It was certainly an afternoon of thrilling races and the scene will long be remembered. The racing circuit throughout the whole length was packed with struggling humanity. All sorts of motor vehicles were there from the first model Ford to the post-war type. As a matter of fact the aggregation of cars was perhaps the greatest ever seen locally and every inch of parking space was taken up.

There were 23 starters in the classic race and it was remarkably free from anything in the nature of a serious accident. Skids there were plenty on the hairpin and ‘S’ bends and though at times the situation looked both ugly and dangerous, the drivers always managed to gain control on their cars at the moment when the wide eyed spectators expected them to overturn.’

Mount Panorama Grandstand 1946 style (SLNSW)

 

Bill MacLachlan’s MG TB Monoposto- twin SU fed Xpag, three bearing four cylinder 1355cc engine (SLNSW)

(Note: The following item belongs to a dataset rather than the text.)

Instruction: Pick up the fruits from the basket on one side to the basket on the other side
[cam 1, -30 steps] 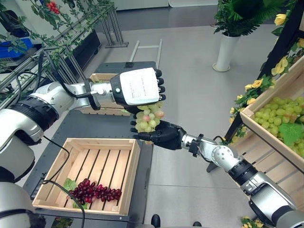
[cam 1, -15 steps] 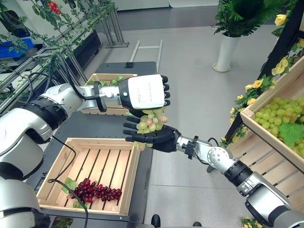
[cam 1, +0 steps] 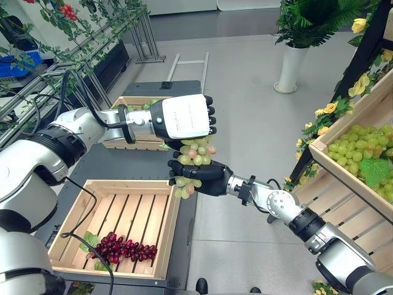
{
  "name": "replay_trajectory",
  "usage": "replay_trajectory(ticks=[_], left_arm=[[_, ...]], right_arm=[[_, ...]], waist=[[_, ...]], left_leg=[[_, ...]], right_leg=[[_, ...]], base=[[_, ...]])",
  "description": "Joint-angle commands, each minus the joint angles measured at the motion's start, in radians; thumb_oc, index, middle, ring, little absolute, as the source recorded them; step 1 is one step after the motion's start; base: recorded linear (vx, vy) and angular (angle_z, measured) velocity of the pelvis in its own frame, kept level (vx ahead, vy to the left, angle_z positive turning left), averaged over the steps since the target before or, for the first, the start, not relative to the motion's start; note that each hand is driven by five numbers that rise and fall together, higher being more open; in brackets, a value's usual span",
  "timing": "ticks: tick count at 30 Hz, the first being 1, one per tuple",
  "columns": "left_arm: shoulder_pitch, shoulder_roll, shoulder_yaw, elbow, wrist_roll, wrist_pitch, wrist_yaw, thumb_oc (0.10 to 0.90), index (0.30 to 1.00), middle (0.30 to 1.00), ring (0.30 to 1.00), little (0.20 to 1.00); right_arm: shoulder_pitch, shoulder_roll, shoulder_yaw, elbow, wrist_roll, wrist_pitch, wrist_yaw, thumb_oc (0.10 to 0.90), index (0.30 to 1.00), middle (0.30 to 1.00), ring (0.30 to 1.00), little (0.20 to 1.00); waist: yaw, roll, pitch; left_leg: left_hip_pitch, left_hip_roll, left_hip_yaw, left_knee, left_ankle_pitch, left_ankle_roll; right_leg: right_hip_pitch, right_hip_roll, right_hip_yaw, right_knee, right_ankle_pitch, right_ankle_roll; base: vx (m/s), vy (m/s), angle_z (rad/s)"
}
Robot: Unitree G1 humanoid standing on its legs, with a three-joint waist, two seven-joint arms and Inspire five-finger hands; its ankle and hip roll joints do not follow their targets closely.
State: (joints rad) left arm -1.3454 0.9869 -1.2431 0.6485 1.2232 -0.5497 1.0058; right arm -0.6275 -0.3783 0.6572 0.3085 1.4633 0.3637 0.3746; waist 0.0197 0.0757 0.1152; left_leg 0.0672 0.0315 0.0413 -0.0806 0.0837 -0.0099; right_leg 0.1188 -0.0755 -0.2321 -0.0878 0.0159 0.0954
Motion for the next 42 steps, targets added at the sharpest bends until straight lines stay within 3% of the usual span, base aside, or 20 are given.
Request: replay_trajectory(ticks=[1, 7, 9, 11, 12, 24, 31, 42], left_arm=[[-0.068, -0.023, 0.070, 0.194, -0.049, 0.051, 0.079, 0.400, 0.300, 0.300, 0.300, 0.300], [-0.053, -0.023, 0.078, 0.207, -0.055, 0.059, 0.067, 0.400, 0.300, 0.300, 0.300, 0.300], [-0.051, -0.019, 0.079, 0.209, -0.061, 0.060, 0.065, 0.442, 0.364, 0.364, 0.364, 0.364], [-0.046, -0.015, 0.086, 0.216, -0.087, 0.065, 0.040, 0.623, 0.634, 0.634, 0.634, 0.634], [-0.044, -0.013, 0.089, 0.219, -0.100, 0.068, 0.028, 0.800, 0.900, 0.900, 0.900, 0.900], [0.014, 0.020, 0.130, 0.246, -0.138, 0.087, -0.027, 0.800, 0.900, 0.900, 0.900, 0.900], [0.051, 0.047, 0.152, 0.245, -0.132, 0.064, -0.051, 0.800, 0.900, 0.900, 0.900, 0.900], [0.147, 0.126, 0.217, 0.237, -0.198, 0.063, -0.129, 0.800, 0.900, 0.900, 0.900, 0.900]], right_arm=[[-0.106, 0.061, -0.080, -0.011, 0.133, -0.121, 0.028, 0.400, 0.300, 0.300, 0.300, 0.300], [-0.100, 0.056, -0.081, -0.007, 0.125, -0.115, 0.026, 0.400, 0.300, 0.300, 0.300, 0.300], [-0.099, 0.054, -0.082, -0.006, 0.123, -0.113, 0.028, 0.400, 0.300, 0.300, 0.300, 0.300], [-0.098, 0.053, -0.084, -0.007, 0.116, -0.110, 0.025, 0.400, 0.300, 0.300, 0.300, 0.300], [-0.096, 0.051, -0.085, -0.008, 0.115, -0.108, 0.024, 0.400, 0.300, 0.300, 0.300, 0.300], [-0.077, 0.023, -0.100, -0.016, 0.067, -0.101, 0.020, 0.400, 0.300, 0.300, 0.300, 0.300], [-0.071, -0.008, -0.113, -0.024, 0.016, -0.102, 0.031, 0.400, 0.300, 0.300, 0.300, 0.300], [0.015, -0.066, -0.153, -0.045, -0.015, -0.082, 0.062, 0.400, 0.300, 0.300, 0.300, 0.300]], waist=[[0.016, -0.025, -0.118], [0.014, -0.026, -0.117], [0.014, -0.026, -0.117], [0.013, -0.027, -0.117], [0.013, -0.027, -0.117], [0.010, -0.031, -0.115], [0.007, -0.033, -0.111], [0.000, -0.034, -0.102]], left_leg=[[0.040, -0.087, -0.010, -0.007, -0.118, -0.011], [0.040, -0.087, -0.009, -0.007, -0.119, -0.010], [0.040, -0.087, -0.009, -0.007, -0.119, -0.010], [0.039, -0.086, -0.009, -0.007, -0.119, -0.009], [0.039, -0.086, -0.008, -0.007, -0.119, -0.009], [0.039, -0.082, 0.000, -0.007, -0.118, -0.009], [0.040, -0.080, 0.004, -0.007, -0.119, -0.008], [0.040, -0.077, 0.013, -0.007, -0.118, -0.006]], right_leg=[[0.015, 0.020, -0.007, 0.001, -0.040, -0.026], [0.013, 0.020, -0.005, 0.001, -0.039, -0.025], [0.014, 0.020, -0.004, 0.001, -0.039, -0.025], [0.012, 0.020, -0.002, 0.001, -0.039, -0.026], [0.012, 0.021, -0.001, 0.001, -0.039, -0.026], [0.010, 0.024, 0.005, 0.001, -0.037, -0.027], [0.010, 0.025, 0.009, 0.001, -0.036, -0.027], [0.007, 0.028, 0.016, 0.001, -0.032, -0.026]], base=[[0.00, 0.000, 0.00], [0.00, 0.000, 0.00], [0.00, 0.000, 0.00], [0.00, 0.000, 0.00], [0.00, 0.000, 0.00], [0.00, 0.000, 0.00], [0.00, -0.002, -0.02], [0.00, 0.000, 0.00]])
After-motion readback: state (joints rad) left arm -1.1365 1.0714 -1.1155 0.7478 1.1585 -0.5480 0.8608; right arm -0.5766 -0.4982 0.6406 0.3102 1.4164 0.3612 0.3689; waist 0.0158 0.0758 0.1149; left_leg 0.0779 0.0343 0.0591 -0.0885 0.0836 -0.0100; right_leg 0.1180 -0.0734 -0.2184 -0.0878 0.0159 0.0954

‘It was on the famous ‘S’ bend, which had been especially noted as one of the most dangerous spots and at which the trials over the weekend that several drivers came to grief, that DA MacLachlan of Sydney had a thrilling experience. His car went into a skid and struck the sandbags on the side with such force that it was hurled across the track to strike the other side and narrowly miss the legs of two girls who were seated on top of the ledge. The car narrowly missed being hurled over the side overlooking a long drop of many feet.

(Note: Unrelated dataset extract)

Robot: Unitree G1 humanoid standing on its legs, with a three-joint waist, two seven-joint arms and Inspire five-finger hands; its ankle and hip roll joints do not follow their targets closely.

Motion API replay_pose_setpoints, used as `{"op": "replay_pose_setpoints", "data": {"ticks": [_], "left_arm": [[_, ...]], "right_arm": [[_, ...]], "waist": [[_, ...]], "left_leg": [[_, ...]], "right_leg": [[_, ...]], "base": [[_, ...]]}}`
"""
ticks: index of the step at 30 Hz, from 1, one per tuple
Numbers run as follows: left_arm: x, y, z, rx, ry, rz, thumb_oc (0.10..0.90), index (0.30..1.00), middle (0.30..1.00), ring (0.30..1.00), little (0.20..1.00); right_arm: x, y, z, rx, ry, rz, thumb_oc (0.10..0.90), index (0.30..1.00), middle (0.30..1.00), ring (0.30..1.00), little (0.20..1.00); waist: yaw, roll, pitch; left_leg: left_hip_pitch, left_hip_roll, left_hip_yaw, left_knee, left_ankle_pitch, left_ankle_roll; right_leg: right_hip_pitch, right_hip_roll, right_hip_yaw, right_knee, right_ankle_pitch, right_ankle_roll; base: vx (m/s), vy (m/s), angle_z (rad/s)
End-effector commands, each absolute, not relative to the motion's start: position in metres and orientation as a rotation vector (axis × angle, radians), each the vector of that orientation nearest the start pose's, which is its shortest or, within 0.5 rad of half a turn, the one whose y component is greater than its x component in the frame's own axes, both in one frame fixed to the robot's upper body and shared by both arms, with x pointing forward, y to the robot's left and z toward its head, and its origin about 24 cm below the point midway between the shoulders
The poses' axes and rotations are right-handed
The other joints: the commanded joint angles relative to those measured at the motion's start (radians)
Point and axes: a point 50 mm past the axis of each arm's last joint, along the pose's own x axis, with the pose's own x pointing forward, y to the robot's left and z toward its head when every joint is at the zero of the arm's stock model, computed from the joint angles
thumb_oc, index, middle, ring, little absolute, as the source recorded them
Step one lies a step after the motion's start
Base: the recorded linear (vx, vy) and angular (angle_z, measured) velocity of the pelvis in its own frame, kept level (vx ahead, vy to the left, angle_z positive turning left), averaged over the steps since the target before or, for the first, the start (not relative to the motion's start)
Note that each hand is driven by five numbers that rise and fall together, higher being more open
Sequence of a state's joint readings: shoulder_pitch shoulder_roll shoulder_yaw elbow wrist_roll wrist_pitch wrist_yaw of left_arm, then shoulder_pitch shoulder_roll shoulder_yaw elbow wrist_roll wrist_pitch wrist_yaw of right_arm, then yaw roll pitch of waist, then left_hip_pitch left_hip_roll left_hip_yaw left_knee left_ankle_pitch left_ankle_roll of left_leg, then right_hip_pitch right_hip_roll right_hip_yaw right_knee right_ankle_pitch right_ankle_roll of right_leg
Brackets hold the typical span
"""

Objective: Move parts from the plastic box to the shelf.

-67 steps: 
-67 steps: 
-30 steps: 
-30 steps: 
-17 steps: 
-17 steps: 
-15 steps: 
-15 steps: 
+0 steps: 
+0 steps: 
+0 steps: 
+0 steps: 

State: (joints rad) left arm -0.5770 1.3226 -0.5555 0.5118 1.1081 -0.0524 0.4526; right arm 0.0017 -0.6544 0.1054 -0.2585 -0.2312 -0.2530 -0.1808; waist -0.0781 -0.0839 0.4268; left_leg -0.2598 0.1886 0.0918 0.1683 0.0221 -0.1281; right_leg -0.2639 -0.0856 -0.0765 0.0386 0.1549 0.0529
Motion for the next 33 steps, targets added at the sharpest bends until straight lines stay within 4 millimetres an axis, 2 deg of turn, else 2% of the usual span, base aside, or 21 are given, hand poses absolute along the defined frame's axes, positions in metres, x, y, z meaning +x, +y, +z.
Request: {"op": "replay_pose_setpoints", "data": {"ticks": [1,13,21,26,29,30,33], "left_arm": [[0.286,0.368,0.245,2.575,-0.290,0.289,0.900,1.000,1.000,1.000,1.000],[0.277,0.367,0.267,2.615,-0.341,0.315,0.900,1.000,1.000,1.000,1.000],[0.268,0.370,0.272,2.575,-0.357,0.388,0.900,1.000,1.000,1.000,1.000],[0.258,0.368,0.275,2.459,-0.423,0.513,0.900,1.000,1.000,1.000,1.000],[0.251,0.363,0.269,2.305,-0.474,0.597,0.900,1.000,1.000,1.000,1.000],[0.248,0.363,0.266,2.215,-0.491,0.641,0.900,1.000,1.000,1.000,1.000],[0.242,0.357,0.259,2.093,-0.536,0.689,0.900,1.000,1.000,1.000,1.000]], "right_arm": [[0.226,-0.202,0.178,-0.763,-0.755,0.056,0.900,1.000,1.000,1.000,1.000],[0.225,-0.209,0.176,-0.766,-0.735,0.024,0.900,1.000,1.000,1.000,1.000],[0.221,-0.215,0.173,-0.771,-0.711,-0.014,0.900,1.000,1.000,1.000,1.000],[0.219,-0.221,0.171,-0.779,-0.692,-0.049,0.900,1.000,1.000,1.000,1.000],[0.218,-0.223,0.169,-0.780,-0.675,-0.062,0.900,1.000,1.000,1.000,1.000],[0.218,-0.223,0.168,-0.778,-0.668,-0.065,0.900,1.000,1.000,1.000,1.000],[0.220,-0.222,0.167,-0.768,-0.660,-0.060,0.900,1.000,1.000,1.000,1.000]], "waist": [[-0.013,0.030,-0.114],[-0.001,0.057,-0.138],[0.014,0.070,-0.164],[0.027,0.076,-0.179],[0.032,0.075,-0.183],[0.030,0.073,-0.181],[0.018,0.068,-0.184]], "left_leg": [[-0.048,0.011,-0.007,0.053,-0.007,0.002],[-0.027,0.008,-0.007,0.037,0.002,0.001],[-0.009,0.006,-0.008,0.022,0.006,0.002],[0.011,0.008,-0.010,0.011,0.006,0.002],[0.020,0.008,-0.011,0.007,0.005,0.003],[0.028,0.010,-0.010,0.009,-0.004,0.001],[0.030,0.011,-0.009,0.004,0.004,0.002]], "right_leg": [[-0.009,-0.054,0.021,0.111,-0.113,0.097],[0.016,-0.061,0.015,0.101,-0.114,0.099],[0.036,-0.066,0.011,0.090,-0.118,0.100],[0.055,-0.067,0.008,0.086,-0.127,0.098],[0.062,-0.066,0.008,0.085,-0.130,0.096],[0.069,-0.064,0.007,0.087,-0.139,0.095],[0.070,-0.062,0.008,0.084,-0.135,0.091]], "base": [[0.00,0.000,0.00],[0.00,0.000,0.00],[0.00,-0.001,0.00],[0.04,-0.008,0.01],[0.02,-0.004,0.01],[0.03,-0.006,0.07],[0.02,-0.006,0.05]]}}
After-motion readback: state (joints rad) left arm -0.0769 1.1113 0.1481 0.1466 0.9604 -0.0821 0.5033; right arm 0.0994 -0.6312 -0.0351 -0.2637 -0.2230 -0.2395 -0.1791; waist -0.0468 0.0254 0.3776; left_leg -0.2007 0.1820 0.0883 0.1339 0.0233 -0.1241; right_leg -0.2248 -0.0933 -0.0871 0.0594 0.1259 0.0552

Speaking after the race, the winner, Alf Najar, said that it was a hard race and that fortunately he had a good passage and his car travelled smoothly all the way. He mentioned that the last four winners of the Grand Prix at Bathurst had been tuned and prepared by Rex Marshall of Sydney and to whom he owed much for his success.

He also praised the Bathurst Council for the attention and care given to the track and added that it was because of the work done on the ‘S’ bend during yesterday morning that the drivers were able to negotiate with comparitive safety. The track, he said, was in good order even though it was not capable of holding cars travelling at over 100 miles an hour for any distance.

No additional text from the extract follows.